How long should SVR mortgate holders be expected to subsidize loss making trackers - how is that right or fair?

Would love some advice on how to approach this meeting next week!
thanks
k
 
Well the tracker argument is interesting as EBS have a very small amount of trackers on its books . Many are on variable and of that amount there is probably a high proportion of people with older mortgages. The newer variable customers over last 5 years or so are really feeling the heat as they have more capital to pay off. EBS have said it is the cost of funding that is pushing up their variable. Trackers are not the primary cause so I would not really push this point too much .

4.33 rate is however a punishing rate in this climate and people will remember these things in the distant future when they have a choice of lender. Are they shooting themselves in the foot?... Long term I think so
 
For one action, I closed my savings account with them this month and will never open another account with the EBS again. Distant future can be now when it comes to current / savings account - vote with your feet.

There are many in the same boat with negative equity and paying this high SVR....When will the government step in?
 
They won't . They simply don't have the spine for it!. As already stated , the banks are holding their customers captive hence there is no motivation to do anything about it.
 
Wrote to local TD re this recently and received responses from EBS and Central bank through him.

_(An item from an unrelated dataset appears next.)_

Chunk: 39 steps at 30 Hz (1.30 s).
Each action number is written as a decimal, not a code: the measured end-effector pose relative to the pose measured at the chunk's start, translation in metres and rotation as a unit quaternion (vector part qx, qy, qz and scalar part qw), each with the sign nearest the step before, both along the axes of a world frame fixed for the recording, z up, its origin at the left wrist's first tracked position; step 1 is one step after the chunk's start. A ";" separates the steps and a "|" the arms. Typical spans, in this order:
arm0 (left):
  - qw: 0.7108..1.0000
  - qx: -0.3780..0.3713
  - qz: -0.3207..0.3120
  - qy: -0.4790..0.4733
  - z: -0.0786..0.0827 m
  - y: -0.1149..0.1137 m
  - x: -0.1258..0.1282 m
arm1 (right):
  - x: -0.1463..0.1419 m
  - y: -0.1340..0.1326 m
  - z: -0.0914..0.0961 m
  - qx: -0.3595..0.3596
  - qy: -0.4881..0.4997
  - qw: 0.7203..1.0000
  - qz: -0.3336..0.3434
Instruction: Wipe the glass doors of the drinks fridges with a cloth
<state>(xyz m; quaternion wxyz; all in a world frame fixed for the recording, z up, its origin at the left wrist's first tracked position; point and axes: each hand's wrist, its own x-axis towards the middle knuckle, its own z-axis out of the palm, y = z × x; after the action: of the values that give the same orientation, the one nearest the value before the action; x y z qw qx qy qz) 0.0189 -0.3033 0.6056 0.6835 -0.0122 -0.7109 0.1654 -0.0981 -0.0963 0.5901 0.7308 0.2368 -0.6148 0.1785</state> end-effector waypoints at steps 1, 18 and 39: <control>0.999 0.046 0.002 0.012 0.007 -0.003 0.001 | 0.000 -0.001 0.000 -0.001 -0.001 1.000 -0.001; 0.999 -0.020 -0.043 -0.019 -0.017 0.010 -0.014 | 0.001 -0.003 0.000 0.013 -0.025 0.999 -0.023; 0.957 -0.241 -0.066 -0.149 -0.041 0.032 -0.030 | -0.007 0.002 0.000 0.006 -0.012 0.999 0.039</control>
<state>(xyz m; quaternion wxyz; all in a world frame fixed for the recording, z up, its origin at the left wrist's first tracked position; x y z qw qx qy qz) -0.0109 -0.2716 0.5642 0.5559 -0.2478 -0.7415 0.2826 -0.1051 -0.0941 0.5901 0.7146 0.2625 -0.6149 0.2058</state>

Any idea how I can copy and paste a scanned doc to here or is it even possible?
 
Wrote to local TD re this recently and received responses from EBS and Central bank through him. Any idea how I can copy and paste a scanned doc to here or is it even possible?

Does your scanner have Optical Character Recognition (OCR)? If so, you should be able to use it to cut and paste the text of the letters.

Alternatively, you could save the documents into a free cloud storage service like Dropbox or similar and post a link.

Failing that, if you want to e-mail the documents to me [email protected] I'll publish them and will e-mail you back a link that you can use to post them here. Suggest you block out any personal information.
 
I met with EBS yesterday in Cork. I have recently come off a fixed rate. I wanted to increase my payments and/or put a lump sum towards the mortgage. My first question was regarding the rate and LTV. I was told there is absolutely no question of a different rate (I'm on the 4.33%), and EBS have dispensed with the whole LTV concept, it is now 4.33% for all no matter how much equity one has. This is non negotiable. I was informed that EBS (and every other bank) are losing money on every single mortgage they have and will have to increase rates in the future if they want to survive as banks.
 
I was informed that EBS (and every other bank) are losing money on every single mortgage they have and will have to increase rates in the future if they want to survive as banks.

This is far from true. Even if they were just to use deposit based funding, and took only the highest rate deposits (currently 4%), they'd still be able to make a small gross profit on the mortgages. The reality is that their blended funding costs are somewhere around 2-3% so they only really lose money on the trackers.
 
This is far from true. Even if they were just to use deposit based funding, and took only the highest rate deposits (currently 4%), they'd still be able to make a small gross profit on the mortgages. The reality is that their blended funding costs are somewhere around 2-3% so they only really lose money on the trackers.

Totally, I think they guy might just have been on a bit of a rant as I suggested I might move elsewhere.
 
Totally, I think they guy might just have been on a bit of a rant as I suggested I might move elsewhere.

They already know there is virtually no competition in the Irish mortgage market for movers. Most banks don't want to know unless you have an LTV of sub 50% usually.